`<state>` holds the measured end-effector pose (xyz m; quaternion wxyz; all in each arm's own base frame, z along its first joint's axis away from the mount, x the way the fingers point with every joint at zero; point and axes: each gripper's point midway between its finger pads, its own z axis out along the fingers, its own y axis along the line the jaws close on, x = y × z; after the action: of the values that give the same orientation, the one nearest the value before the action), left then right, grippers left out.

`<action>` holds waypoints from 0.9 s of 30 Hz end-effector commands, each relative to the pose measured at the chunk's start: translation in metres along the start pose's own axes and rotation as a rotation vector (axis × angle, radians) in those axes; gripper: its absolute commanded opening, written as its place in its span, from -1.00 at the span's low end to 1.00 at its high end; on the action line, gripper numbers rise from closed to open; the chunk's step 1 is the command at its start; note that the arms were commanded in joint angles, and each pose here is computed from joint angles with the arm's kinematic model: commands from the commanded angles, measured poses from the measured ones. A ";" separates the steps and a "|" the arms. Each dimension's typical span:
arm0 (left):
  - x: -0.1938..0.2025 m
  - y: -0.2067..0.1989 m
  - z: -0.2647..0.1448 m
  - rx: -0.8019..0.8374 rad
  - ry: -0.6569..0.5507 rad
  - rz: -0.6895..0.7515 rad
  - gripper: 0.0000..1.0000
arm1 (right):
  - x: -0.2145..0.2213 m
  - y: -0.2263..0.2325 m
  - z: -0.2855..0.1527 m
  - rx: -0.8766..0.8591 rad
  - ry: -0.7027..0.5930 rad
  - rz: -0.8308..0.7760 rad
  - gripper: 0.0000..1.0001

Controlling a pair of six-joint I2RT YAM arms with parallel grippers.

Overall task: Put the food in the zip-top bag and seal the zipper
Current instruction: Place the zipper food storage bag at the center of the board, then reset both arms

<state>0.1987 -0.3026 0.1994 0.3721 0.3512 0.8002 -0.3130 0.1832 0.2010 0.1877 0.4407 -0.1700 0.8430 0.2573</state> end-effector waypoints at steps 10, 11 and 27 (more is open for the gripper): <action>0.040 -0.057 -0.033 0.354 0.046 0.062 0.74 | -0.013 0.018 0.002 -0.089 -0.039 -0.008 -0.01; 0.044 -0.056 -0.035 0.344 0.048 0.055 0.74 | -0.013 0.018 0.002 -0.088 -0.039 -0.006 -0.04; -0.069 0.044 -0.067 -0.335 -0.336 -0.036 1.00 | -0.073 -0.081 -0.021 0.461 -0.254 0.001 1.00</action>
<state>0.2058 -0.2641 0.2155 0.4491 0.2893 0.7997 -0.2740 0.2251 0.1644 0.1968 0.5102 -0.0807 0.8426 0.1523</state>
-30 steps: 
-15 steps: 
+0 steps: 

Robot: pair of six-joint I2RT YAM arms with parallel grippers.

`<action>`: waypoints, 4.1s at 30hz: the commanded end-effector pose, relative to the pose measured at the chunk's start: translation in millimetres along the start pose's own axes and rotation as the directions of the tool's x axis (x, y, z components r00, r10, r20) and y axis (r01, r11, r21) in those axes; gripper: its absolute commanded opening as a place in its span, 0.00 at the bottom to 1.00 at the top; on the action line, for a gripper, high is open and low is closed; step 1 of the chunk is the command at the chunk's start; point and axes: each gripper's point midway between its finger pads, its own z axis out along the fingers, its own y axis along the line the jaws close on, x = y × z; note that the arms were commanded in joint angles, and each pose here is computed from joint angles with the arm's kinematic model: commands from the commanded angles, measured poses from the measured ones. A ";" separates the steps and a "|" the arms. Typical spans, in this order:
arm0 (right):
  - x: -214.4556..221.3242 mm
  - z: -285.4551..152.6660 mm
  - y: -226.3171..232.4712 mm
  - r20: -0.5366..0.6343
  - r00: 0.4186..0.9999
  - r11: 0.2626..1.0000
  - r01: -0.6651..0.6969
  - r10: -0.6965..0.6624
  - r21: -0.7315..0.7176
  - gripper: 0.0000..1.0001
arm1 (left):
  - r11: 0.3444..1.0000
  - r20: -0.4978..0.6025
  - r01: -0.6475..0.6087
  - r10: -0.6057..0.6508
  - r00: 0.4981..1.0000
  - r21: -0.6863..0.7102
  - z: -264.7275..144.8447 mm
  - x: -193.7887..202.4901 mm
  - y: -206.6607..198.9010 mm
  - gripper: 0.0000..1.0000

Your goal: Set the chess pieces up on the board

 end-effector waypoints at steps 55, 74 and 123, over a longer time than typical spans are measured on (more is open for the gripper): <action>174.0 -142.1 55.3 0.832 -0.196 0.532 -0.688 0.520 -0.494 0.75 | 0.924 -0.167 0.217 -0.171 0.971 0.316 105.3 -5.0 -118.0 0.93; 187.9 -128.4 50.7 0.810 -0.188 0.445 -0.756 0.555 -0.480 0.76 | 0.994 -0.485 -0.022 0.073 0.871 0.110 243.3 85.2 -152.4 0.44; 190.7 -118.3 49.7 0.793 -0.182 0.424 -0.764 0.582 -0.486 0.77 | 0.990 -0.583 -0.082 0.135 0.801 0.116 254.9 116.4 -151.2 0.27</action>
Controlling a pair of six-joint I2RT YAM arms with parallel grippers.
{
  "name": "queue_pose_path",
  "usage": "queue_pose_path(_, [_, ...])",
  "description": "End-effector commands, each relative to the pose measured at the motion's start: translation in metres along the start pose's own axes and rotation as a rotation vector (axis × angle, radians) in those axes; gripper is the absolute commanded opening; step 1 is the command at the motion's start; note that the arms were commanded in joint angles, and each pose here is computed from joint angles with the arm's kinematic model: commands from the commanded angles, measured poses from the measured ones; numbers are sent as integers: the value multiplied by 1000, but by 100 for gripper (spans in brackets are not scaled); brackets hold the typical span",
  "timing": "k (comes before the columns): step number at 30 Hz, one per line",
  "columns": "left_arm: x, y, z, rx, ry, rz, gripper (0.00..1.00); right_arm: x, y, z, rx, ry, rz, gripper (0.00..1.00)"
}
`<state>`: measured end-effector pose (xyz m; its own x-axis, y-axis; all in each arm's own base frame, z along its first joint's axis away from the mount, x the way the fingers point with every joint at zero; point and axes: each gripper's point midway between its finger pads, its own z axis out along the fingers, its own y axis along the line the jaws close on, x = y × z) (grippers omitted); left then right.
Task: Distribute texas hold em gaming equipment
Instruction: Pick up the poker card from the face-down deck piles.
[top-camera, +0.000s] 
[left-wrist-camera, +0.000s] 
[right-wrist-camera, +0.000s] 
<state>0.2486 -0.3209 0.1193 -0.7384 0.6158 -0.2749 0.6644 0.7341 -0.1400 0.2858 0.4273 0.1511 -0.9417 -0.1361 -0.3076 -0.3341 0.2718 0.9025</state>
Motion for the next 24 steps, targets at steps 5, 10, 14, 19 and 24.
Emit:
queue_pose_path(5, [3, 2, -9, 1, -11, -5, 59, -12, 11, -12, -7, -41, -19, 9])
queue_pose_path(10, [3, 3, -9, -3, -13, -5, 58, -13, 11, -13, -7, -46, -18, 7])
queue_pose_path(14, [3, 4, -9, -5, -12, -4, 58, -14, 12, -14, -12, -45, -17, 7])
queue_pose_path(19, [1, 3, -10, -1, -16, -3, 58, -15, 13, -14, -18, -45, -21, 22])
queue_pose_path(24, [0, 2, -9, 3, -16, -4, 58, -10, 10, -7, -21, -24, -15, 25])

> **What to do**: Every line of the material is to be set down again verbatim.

> **Completed exercise**:
`<state>` holds the measured end-effector pose (xyz m; quaternion wxyz; all in each arm's own base frame, z along its first joint's axis away from the mount, x the way the fingers point with every joint at zero; point and axes: each gripper's point midway between its finger pads, its own z axis out along the fingers, its own y axis along the line the jaws close on, x = y × z; after the action: of the values that give the same orientation, the one nearest the value before the action), left then right, grippers left out.

`<action>` holds waypoints from 0.9 s of 30 Hz end-effector commands, each relative to the pose measured at the chunk's start: translation in metres along the start pose's own axes and rotation as a rotation vector (axis × angle, radians) in those axes; gripper: its absolute commanded opening, written as its place in its span, from -1.00 at the span's low end to 1.00 at its high end; on the action line, gripper numbers rise from closed to open; the chunk's step 1 is the command at its start; note that the arms were commanded in joint angles, and each pose here is computed from joint angles with the arm's kinematic model: commands from the commanded angles, measured poses from the measured ones. A ";" separates the steps and a "|" the arms. Each dimension's typical span:
arm0 (left):
  - x: -0.1938..0.2025 m
  - y: -0.2067..0.1989 m
  - z: -0.2647..0.1448 m
  - rx: -0.8019..0.8374 rad
  - ry: -0.6569..0.5507 rad
  - rz: -0.6895..0.7515 rad
  - gripper: 0.0000..1.0000
arm1 (right):
  - x: -0.2145..0.2213 m
  - y: -0.2263..0.2325 m
  - z: -0.2855..0.1527 m
  - rx: -0.8766..0.8591 rad
  - ry: -0.7027..0.5930 rad
  - rz: -0.8308..0.7760 rad
  - gripper: 0.0000..1.0001

Controlling a pair of six-joint I2RT YAM arms with parallel grippers.

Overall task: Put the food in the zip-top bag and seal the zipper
Current instruction: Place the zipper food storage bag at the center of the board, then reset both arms

<state>0.1987 -0.3026 0.1994 0.3721 0.3512 0.8002 -0.3130 0.1832 0.2010 0.1877 0.4407 -0.1700 0.8430 0.2573</state> end-effector waypoints at steps 10, 11 and 27 (more is open for the gripper): <action>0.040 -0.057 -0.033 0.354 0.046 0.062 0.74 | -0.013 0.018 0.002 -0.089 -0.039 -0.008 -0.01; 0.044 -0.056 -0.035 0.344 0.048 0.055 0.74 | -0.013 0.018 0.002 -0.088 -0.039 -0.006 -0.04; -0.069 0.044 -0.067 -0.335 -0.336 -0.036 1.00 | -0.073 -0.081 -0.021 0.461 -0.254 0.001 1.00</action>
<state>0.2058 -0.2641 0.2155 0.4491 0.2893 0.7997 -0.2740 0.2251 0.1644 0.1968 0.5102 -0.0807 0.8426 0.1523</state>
-30 steps: 
-15 steps: 
+0 steps: 

Robot: pair of six-joint I2RT YAM arms with parallel grippers.

`<action>`: waypoints, 4.1s at 30hz: the commanded end-effector pose, relative to the pose measured at the chunk's start: translation in millimetres along the start pose's own axes and rotation as the directions of the tool's x axis (x, y, z components r00, r10, r20) and y axis (r01, r11, r21) in those axes; gripper: its absolute commanded opening as a place in its span, 0.00 at the bottom to 1.00 at the top; on the action line, for a gripper, high is open and low is closed; step 1 of the chunk is the command at the chunk's start; point and axes: each gripper's point midway between its finger pads, its own z axis out along the fingers, its own y axis along the line the jaws close on, x = y × z; note that the arms were commanded in joint angles, and each pose here is computed from joint angles with the arm's kinematic model: commands from the commanded angles, measured poses from the measured ones. A ";" separates the steps and a "|" the arms. Typical spans, in this order:
arm0 (right):
  - x: -214.4556..221.3242 mm
  - z: -285.4551..152.6660 mm
  - y: -226.3171..232.4712 mm
  - r20: -0.5366..0.6343
  - r00: 0.4186..0.9999
  - r11: 0.2626..1.0000
  - r01: -0.6651..0.6969
  - r10: -0.6965..0.6624
  - r21: -0.7315..0.7176
  - gripper: 0.0000..1.0001
arm1 (left):
  - r11: 0.3444..1.0000
  - r20: -0.4978..0.6025
  - r01: -0.6475..0.6087
  - r10: -0.6057..0.6508
  - r00: 0.4981..1.0000
  - r21: -0.6863..0.7102
  - z: -264.7275..144.8447 mm
  - x: -193.7887..202.4901 mm
  - y: -206.6607..198.9010 mm
  - gripper: 0.0000..1.0000

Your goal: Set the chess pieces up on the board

 end-effector waypoints at steps 55, 74 and 123, over a longer time than typical spans are measured on (more is open for the gripper): <action>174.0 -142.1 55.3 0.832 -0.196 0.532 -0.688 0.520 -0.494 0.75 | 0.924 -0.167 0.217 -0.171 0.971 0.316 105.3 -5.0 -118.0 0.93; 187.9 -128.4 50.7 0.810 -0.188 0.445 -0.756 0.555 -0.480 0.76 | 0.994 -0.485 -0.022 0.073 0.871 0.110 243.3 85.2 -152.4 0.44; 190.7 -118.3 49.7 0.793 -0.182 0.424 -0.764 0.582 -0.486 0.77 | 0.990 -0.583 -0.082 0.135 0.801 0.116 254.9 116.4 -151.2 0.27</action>
Controlling a pair of six-joint I2RT YAM arms with parallel grippers.
{
  "name": "queue_pose_path",
  "usage": "queue_pose_path(_, [_, ...])",
  "description": "End-effector commands, each relative to the pose measured at the motion's start: translation in metres along the start pose's own axes and rotation as a rotation vector (axis × angle, radians) in those axes; gripper is the absolute commanded opening; step 1 is the command at the motion's start; note that the arms were commanded in joint angles, and each pose here is computed from joint angles with the arm's kinematic model: commands from the commanded angles, measured poses from the measured ones; numbers are sent as integers: the value multiplied by 1000, but by 100 for gripper (spans in brackets are not scaled); brackets hold the typical span",
  "timing": "k (comes before the columns): step number at 30 Hz, one per line",
  "columns": "left_arm: x, y, z, rx, ry, rz, gripper (0.00..1.00); right_arm: x, y, z, rx, ry, rz, gripper (0.00..1.00)"
}
`<state>`: measured end-effector pose (xyz m; its own x-axis, y-axis; all in each arm's own base frame, z along its first joint's axis away from the mount, x the way the fingers point with every joint at zero; point and axes: each gripper's point midway between its finger pads, its own z axis out along the fingers, its own y axis along the line the jaws close on, x = y × z) (grippers omitted); left then right.
Task: Distribute texas hold em gaming equipment
Instruction: Pick up the poker card from the face-down deck piles.
[top-camera, +0.000s] 
[left-wrist-camera, +0.000s] 
[right-wrist-camera, +0.000s] 
<state>0.2486 -0.3209 0.1193 -0.7384 0.6158 -0.2749 0.6644 0.7341 -0.1400 0.2858 0.4273 0.1511 -0.9417 -0.1361 -0.3076 -0.3341 0.2718 0.9025</state>
Motion for the next 24 steps, targets at steps 5, 10, 14, 19 and 24.
Emit:
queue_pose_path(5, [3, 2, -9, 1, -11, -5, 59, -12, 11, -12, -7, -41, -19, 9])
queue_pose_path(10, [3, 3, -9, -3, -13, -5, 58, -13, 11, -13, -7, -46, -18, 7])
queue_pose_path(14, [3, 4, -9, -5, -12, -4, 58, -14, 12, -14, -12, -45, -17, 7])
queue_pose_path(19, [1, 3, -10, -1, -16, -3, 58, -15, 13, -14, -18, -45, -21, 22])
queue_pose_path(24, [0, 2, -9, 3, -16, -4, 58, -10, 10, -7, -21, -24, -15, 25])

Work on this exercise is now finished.